_WHAT THIS TASK INVOLVES_. Every line in the entries where "camera" is found should be copied.

_INFORMATION PROVIDED_.
=-=-=
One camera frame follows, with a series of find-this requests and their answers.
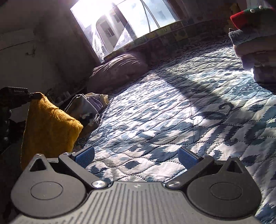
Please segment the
=-=-=
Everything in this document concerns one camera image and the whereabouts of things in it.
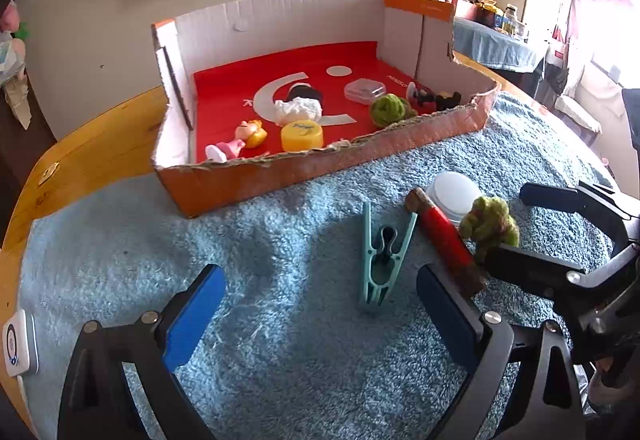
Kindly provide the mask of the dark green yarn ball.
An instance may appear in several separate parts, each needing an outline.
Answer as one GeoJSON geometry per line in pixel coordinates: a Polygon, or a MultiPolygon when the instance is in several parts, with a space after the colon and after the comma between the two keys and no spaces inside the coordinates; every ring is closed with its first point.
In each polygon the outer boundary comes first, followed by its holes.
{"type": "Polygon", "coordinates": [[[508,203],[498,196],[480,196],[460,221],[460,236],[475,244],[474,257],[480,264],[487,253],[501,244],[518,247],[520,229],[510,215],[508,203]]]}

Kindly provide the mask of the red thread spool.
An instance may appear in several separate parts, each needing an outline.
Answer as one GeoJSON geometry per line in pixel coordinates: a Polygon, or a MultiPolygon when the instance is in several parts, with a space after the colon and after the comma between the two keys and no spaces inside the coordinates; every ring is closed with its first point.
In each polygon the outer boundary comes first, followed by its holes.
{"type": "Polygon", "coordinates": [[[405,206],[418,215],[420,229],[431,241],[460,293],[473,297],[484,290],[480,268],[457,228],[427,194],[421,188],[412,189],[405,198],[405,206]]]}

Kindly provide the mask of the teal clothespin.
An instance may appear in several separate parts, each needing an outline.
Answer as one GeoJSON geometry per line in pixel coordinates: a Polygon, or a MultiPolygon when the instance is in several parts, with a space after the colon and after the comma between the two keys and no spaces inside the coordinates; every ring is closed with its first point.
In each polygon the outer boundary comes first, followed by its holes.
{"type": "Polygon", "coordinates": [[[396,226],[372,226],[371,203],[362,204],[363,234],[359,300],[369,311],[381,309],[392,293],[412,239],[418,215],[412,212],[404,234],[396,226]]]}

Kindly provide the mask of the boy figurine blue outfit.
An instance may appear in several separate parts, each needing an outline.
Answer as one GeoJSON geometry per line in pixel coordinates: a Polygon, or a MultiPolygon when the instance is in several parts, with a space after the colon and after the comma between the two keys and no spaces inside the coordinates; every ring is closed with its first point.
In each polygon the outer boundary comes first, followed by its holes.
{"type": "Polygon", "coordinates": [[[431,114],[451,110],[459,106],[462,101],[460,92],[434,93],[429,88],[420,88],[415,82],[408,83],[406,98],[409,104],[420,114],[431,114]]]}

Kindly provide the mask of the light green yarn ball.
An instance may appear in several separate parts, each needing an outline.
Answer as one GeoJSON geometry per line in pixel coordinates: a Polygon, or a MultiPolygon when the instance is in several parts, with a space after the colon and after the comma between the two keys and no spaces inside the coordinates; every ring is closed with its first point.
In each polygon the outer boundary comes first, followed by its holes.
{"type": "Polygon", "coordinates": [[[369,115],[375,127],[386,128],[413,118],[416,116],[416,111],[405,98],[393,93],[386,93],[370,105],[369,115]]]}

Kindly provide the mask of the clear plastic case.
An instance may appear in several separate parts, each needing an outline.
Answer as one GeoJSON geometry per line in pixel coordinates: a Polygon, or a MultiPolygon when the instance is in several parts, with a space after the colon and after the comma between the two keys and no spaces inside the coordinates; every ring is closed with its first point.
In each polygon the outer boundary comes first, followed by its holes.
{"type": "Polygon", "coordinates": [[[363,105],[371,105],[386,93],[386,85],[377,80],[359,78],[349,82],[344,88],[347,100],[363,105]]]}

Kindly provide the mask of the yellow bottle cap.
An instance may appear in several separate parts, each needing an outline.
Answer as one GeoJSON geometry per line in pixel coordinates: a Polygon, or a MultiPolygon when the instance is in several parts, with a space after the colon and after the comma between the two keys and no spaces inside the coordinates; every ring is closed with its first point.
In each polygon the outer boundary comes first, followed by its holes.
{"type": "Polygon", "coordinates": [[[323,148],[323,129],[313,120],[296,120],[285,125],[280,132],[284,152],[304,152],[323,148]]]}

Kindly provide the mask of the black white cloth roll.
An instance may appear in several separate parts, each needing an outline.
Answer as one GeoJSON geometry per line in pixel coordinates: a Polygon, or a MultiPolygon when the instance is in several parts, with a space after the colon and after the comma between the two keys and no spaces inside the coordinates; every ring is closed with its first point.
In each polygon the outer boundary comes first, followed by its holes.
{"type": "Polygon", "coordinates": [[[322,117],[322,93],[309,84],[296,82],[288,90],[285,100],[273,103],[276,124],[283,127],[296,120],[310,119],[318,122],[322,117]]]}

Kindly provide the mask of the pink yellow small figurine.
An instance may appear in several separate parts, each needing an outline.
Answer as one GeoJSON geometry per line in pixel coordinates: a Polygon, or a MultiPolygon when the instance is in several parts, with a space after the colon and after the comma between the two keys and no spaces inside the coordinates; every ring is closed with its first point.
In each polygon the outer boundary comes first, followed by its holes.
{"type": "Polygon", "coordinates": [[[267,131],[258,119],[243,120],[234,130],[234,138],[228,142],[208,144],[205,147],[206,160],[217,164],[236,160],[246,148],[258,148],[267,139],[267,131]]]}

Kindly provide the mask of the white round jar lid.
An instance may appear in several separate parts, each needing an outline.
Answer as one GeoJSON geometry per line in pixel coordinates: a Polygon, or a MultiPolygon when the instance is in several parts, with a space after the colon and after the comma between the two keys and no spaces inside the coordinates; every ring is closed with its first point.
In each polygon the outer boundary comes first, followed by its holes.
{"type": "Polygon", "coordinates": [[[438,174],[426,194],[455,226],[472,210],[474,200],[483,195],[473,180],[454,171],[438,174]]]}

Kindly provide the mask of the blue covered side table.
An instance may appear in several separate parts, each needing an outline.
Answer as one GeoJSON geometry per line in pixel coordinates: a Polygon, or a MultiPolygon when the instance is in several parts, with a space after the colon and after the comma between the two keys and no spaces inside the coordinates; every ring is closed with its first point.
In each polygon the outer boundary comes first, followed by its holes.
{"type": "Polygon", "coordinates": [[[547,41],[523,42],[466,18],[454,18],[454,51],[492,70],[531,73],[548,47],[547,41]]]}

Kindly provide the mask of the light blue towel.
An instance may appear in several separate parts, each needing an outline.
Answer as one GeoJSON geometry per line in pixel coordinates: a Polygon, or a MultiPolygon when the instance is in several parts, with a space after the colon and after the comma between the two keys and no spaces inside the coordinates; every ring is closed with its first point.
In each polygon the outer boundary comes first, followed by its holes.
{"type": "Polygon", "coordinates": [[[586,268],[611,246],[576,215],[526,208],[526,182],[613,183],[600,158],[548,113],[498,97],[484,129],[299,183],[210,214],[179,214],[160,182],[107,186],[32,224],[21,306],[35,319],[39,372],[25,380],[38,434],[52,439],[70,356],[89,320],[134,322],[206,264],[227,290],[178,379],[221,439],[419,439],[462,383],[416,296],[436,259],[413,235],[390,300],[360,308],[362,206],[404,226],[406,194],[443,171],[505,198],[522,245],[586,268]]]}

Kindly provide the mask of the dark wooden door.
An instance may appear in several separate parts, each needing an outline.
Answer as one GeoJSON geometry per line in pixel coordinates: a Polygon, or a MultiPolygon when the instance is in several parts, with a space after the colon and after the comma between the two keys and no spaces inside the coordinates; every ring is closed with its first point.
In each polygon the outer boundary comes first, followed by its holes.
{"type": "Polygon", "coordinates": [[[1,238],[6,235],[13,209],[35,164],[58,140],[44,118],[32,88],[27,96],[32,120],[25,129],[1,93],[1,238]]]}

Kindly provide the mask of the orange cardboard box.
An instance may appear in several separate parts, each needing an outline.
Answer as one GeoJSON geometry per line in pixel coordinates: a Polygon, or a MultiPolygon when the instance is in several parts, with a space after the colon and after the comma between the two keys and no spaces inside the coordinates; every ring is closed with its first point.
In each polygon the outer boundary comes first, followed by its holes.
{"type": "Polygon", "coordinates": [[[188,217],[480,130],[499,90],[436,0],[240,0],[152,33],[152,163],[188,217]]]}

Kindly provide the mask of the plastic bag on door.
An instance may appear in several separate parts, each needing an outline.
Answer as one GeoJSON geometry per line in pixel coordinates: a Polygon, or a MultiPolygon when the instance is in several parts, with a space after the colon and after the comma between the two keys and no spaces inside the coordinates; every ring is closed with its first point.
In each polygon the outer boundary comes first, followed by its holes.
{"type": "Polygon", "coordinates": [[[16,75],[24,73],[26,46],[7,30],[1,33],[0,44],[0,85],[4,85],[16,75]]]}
=-=-=
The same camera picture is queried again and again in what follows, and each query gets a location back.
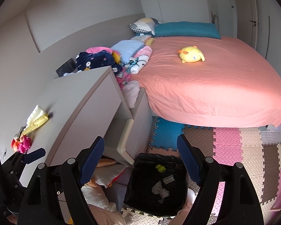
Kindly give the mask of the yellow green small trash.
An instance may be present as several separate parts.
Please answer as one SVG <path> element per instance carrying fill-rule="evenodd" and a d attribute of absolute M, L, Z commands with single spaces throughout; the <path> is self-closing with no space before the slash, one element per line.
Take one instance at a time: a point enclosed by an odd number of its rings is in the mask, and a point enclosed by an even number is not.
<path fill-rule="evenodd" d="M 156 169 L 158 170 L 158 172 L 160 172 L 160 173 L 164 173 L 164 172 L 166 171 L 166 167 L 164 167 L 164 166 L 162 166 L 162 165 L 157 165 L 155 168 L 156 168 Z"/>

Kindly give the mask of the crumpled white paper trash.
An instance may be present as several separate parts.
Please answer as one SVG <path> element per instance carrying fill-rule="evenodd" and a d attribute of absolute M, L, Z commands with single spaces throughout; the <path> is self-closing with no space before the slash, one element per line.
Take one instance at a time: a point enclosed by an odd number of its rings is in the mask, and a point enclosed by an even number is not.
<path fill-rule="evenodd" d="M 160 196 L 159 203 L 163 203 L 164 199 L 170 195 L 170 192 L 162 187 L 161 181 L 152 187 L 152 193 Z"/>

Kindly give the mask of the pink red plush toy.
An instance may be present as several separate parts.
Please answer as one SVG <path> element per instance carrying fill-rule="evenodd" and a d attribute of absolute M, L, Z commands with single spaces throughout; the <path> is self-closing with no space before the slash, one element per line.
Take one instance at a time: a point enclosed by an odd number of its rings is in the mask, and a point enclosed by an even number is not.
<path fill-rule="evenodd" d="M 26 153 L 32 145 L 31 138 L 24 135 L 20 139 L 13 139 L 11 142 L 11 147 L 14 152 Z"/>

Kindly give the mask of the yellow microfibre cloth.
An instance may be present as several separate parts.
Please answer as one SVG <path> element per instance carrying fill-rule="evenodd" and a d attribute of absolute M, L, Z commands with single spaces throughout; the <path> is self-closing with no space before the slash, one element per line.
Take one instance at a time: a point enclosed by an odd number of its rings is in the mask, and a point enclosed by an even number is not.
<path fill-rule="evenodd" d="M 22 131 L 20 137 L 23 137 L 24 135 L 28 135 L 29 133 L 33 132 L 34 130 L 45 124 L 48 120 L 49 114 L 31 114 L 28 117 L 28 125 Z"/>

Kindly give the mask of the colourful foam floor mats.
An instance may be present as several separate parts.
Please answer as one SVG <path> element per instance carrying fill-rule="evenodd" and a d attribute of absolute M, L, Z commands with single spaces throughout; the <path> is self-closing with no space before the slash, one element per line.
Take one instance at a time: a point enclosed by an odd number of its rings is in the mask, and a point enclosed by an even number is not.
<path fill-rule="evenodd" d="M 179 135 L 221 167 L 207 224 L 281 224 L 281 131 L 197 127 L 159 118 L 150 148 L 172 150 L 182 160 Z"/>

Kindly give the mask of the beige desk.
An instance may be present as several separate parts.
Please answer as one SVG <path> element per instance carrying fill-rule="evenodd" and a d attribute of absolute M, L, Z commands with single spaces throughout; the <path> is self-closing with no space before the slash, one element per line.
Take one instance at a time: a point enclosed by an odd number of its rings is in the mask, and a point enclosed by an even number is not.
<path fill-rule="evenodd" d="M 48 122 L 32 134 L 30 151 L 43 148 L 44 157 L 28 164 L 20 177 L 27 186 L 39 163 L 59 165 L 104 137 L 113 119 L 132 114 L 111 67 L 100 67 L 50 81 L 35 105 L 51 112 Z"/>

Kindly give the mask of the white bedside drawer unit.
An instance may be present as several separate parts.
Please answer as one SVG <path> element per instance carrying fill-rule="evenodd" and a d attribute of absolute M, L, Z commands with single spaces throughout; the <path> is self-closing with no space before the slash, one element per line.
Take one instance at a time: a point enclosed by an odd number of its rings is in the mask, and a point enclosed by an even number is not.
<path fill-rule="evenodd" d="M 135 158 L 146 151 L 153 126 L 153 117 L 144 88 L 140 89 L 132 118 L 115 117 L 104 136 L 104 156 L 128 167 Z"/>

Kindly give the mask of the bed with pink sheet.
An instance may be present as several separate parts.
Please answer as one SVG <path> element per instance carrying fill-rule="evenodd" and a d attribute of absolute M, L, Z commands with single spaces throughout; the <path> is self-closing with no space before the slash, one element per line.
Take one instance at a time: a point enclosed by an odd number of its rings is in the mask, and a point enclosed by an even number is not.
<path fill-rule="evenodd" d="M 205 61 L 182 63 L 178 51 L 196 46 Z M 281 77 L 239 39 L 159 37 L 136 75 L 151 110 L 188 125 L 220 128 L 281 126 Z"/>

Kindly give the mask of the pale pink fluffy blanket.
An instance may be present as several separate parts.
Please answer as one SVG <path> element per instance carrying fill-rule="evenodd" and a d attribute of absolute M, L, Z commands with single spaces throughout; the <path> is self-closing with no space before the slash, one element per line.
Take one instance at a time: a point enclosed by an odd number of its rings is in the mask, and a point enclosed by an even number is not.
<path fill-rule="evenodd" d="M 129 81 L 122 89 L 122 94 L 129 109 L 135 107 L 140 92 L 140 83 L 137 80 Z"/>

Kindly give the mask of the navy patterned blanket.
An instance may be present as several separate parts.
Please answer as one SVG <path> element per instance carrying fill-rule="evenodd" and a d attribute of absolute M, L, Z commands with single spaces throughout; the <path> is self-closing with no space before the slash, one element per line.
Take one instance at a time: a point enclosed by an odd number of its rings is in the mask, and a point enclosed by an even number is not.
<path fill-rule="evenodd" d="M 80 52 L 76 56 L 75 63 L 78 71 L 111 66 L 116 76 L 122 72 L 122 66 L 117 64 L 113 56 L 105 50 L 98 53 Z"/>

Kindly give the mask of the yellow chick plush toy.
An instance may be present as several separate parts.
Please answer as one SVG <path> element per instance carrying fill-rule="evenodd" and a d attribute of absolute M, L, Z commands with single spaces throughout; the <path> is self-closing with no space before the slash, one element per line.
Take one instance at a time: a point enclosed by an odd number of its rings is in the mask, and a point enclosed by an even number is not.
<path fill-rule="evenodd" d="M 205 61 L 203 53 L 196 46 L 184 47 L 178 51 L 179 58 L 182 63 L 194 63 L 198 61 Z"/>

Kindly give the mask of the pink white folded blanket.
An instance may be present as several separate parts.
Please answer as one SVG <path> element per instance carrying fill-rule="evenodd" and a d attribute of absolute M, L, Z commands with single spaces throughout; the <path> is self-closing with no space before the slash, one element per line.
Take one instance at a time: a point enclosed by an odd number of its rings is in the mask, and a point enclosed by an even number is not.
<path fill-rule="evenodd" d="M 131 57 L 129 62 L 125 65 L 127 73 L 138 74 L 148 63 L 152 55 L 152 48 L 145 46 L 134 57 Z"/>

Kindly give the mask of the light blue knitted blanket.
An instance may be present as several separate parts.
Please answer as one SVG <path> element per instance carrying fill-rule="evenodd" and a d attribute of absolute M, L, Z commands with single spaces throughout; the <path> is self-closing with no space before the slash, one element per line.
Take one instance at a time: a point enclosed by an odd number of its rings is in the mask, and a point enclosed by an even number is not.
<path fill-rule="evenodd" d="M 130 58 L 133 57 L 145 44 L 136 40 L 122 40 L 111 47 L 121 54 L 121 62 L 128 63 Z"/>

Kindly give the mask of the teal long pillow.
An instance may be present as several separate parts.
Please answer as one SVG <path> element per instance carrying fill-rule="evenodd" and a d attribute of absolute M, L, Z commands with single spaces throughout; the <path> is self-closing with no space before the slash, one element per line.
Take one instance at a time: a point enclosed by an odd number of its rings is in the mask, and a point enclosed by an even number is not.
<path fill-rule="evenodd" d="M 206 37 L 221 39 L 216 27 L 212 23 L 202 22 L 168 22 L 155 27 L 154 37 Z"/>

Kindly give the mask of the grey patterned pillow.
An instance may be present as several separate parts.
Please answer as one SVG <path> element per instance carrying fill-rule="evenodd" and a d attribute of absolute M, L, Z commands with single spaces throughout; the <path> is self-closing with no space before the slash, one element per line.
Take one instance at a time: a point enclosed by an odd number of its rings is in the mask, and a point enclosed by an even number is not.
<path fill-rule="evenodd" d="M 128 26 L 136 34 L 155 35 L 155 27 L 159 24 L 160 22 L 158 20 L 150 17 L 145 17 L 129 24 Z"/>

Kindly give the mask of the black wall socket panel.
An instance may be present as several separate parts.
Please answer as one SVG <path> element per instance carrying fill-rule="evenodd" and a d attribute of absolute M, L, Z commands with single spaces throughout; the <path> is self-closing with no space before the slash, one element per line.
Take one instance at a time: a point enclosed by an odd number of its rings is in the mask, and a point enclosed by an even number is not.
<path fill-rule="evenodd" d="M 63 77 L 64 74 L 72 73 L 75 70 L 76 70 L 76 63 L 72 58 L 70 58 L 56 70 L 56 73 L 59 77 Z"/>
=-=-=
_RESPONSE BOX_.
One camera frame follows, with a series of find-this requests and their answers.
Everything in this document concerns one camera image and the whereabouts of things in it.
The same camera picture is queried again and again in what follows, and each query gets a location back.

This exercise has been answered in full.